August September - poems of sound and rhythm

I HEAR.
I hear frost splintering leaves,
And morning waking the dew.
The apprehension of the trees,
For the violent storm that is due.
Lamentations of swollen clouds
Before they release their tears.
Darkness descending like a shroud.
Dancing fleas on hedgehogs ears.
I hear mother crooning baby
Under filaments of starlight.
The nocturnal nightingale wooing
His love with octaves in flight.
Trembling of the flapping moth
Ascending turmoil, bats to escape.
Sunlight’s iridescent cloth
Polishing the surface of the lake.
I hear the poet caress
His stanzas with a rhyming pen.
Ardent lovers indiscreet breath,
He tentatively asking “When” ?
Red admirals enticing light.
Numerous rabbits giving birth.
Death pang of summer on a cool night.
Diligent autumn recycling earth.
I listen for the visitations
Of ginger foxes on the prowl.
And the dormouse’s palpitations
Waiting for me the hungry owl.
Tom Murphy
www.bournemouth.gov.uk/poetrywall
LINE DANCING
Enjoy yourself in a dancing line
of metre, rhythm and rhyme.
Trip the light fantasic with words
Using nouns, adjectives and verbs.
Your swinging syllables one fine day,
May be displayed in Bournemouth Library.
Tom Murphy
www.bournemouth.gov.uk/poetrywall
STREET KIDS
We played on the streets when we were kids
skipping ropes dirty rhymes dustbin lids
knock down ginger and kick the can
jamboree bags and dirty ole man.
Coats and jumpers as goal posts then
bread and jam Bill n Ben
before the Beatles and Harold was at number ten.
We played on the streets when we were kids
skipping ropes dirty rhymes dustbin lids
knock down ginger and kick the can
jamboree bags and dirty ole man.
We queued up Saturdays at the flicks
hopalong cassidy, roy rogers, tom mix
battery radio accumulator juice,
catapults scout knife and scrappng licks
school playgrounds bare and cold
Blyton’s stories for young and old
robin hood and indian braves so bold.
We played on the streets when we were kids
skipping ropes dirty rhymes dustbin lids
knock down ginger and kick the can
jamboree bags and dirty ole man
We took risks, climbed the trees
adventurous spirits but we were happy,
lifebouy soap and ole tin baths
norman wisdom was a laugh
hovis bread and uncle mac
Blackberry picking love in the sack
the bunk man called when you skipped school
there were teachers pets and the golden rule.
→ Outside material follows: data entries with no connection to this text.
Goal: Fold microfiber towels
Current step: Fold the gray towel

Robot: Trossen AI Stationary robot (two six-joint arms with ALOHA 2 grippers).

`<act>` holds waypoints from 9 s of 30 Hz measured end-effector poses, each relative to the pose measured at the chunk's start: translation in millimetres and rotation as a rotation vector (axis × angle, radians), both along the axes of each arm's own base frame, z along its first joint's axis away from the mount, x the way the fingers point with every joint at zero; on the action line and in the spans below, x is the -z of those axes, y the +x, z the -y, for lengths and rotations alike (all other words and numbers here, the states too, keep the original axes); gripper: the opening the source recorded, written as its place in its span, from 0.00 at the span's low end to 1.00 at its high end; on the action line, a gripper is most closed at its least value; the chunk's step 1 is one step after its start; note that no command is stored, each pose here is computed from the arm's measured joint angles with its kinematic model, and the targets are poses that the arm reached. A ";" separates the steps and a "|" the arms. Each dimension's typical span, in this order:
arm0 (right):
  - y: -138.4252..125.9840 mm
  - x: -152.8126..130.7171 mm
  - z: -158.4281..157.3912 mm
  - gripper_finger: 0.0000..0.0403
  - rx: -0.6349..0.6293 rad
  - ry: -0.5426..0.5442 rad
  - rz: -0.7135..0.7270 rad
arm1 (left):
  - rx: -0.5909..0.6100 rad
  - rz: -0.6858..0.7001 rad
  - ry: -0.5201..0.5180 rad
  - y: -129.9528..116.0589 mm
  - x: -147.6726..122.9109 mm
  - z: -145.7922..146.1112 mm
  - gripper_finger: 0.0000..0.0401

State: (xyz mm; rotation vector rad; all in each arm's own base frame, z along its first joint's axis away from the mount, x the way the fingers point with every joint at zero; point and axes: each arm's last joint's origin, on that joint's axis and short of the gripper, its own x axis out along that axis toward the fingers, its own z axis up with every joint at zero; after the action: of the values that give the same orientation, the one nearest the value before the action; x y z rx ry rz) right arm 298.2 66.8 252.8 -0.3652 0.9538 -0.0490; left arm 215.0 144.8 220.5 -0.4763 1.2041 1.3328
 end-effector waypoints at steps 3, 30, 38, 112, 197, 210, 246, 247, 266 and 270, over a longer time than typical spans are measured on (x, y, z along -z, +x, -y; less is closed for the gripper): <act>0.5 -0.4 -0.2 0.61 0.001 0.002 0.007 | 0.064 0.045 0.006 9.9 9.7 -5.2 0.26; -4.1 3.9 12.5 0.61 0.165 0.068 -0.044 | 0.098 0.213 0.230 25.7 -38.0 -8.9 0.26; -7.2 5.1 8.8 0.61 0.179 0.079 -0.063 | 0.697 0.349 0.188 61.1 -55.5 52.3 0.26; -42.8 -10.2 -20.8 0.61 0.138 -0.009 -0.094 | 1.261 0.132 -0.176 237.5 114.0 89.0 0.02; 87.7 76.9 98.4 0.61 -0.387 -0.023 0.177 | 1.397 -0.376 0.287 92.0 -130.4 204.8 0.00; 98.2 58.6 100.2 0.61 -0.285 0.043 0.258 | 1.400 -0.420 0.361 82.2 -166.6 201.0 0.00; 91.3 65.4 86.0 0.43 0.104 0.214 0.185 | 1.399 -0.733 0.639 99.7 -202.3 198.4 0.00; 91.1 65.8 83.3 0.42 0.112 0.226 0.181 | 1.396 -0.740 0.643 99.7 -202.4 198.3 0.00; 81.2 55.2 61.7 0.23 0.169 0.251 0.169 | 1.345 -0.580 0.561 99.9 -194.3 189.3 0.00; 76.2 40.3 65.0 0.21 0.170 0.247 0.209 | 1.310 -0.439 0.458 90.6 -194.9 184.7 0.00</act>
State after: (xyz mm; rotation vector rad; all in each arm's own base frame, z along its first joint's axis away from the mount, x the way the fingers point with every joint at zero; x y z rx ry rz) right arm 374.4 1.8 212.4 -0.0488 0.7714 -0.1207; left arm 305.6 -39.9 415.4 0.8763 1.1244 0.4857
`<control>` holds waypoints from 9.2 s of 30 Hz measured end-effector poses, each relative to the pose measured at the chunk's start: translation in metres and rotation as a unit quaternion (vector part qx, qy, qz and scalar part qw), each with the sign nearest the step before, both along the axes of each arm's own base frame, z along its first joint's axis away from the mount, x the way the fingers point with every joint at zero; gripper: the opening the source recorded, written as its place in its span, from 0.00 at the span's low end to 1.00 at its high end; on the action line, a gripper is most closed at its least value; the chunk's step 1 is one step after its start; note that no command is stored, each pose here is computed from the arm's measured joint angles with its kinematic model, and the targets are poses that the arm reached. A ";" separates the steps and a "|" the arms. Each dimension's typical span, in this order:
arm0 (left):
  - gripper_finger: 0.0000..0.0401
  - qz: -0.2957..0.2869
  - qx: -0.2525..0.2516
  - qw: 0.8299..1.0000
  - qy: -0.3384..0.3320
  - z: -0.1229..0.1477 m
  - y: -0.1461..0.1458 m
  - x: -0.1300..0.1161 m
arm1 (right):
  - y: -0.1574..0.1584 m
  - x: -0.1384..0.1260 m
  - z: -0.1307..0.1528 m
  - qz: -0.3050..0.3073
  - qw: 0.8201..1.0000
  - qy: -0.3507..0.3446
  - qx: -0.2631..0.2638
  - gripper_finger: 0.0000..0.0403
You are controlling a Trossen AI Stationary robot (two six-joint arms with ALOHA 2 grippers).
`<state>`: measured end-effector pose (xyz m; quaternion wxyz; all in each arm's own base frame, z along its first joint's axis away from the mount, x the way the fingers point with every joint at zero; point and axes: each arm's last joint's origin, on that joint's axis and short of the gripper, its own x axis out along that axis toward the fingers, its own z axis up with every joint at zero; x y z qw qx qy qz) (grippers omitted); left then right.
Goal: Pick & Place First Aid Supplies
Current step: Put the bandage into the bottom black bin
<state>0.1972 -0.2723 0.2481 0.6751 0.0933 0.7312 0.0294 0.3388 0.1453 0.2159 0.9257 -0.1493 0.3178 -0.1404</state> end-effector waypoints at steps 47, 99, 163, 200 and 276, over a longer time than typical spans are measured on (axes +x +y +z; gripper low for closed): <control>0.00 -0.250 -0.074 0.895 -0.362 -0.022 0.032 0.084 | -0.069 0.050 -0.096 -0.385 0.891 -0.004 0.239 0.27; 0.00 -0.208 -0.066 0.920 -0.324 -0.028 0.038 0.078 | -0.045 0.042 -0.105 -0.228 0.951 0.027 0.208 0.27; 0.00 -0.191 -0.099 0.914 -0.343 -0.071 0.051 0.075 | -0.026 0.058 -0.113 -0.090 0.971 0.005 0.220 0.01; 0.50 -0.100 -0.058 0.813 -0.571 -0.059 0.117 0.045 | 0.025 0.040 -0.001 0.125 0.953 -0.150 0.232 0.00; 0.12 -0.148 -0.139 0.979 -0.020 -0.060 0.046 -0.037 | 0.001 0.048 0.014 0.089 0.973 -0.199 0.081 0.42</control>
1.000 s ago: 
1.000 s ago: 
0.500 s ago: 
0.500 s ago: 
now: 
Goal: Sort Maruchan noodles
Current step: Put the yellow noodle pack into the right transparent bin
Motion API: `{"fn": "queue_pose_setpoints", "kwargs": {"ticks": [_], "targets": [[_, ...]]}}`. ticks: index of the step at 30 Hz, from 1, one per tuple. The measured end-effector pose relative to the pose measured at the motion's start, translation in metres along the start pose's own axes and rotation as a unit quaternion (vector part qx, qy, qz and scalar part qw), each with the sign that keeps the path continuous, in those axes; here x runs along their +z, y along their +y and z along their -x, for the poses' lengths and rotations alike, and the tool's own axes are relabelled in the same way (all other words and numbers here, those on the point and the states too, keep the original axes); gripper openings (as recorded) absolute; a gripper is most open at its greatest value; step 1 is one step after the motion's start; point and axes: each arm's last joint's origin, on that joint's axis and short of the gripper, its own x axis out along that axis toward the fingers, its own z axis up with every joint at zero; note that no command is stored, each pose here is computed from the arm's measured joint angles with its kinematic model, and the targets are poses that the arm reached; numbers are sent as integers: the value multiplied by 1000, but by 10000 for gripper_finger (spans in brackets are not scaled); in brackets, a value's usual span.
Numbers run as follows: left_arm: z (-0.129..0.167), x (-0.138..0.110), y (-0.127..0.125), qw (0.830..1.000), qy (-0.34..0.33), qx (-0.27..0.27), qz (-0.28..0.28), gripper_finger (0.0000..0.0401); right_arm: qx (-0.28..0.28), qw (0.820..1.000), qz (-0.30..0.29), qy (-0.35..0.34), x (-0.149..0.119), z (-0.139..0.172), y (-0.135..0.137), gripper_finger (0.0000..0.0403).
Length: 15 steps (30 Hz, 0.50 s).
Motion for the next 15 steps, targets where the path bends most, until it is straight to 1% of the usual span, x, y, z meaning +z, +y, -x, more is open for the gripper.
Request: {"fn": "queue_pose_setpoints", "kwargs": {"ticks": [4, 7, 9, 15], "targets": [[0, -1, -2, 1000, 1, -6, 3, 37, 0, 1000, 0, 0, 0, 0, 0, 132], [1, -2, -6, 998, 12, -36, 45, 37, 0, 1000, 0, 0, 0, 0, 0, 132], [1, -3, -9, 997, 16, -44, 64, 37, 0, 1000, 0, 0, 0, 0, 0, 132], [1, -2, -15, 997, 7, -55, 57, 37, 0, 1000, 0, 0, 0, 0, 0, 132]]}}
We played on the streets when we were kids
skipping ropes dirt rhymes and dustbin lids
knock down ginger and kick the can
jamboree bags and dirty ole man.
Ray Wills
www.bournemouth.gov.uk/poetrywall
Sea Poem
Even waves have doubts sometimes,
Small nigglings of mistrust crawling
Between their folds. Constantly trawling,
They confess their crimes
Periodically upon the sand:
Two hubcaps, one shoe, a tampon;
Some sunglasses, a comb, a condom;
Like opened letters from another land
For anyone picking about the docks
To find and interpret,
While every wave rising to its limit
Breaks, wary of and wanting the rocks.
The sea can’t control what’s found;
Only go on making that tender, restless sound.